_TASK ITEM_
Report each line of the data that contains the string "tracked".
(DATA SECTION Opens)
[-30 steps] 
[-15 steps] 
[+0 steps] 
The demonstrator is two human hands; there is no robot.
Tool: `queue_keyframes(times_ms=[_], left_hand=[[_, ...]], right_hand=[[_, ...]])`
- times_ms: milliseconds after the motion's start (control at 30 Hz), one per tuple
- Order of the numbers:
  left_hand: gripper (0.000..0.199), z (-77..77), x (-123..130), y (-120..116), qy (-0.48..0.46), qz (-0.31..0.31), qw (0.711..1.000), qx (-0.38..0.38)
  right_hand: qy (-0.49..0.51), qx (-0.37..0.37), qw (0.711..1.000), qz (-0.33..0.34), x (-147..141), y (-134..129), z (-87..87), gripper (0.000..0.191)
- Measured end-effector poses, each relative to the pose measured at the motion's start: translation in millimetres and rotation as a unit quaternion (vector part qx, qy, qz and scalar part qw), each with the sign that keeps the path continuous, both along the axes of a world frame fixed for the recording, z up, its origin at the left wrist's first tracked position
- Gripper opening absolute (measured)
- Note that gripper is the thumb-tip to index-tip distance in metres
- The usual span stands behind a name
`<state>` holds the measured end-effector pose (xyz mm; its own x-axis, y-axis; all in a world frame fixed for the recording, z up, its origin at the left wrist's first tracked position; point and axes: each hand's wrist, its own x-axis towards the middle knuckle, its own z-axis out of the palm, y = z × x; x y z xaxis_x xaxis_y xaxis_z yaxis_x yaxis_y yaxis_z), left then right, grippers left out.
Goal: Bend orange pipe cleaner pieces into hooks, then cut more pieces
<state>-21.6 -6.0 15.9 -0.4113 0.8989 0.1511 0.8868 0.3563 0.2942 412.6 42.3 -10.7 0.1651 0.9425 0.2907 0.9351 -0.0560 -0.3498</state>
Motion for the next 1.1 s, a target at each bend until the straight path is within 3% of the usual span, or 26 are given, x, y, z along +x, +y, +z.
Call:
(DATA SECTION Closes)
_TASK OUTPUT_
- Measured end-effector poses, each relative to the pose measured at the motion's start: translation in millimetres and rotation as a unit quaternion (vector part qx, qy, qz and scalar part qw), each with the sign that keeps the path continuous, both along the axes of a world frame fixed for the recording, z up, its origin at the left wrist's first tracked position
`<state>` holds the measured end-effector pose (xyz mm; its own x-axis, y-axis; all in a world frame fixed for the recording, z up, its origin at the left wrist's first tracked position; point and axes: each hand's wrist, its own x-axis towards the middle knuckle, its own z-axis out of the palm, y = z × x; x y z xaxis_x xaxis_y xaxis_z yaxis_x yaxis_y yaxis_z), left then right, grippers left out.

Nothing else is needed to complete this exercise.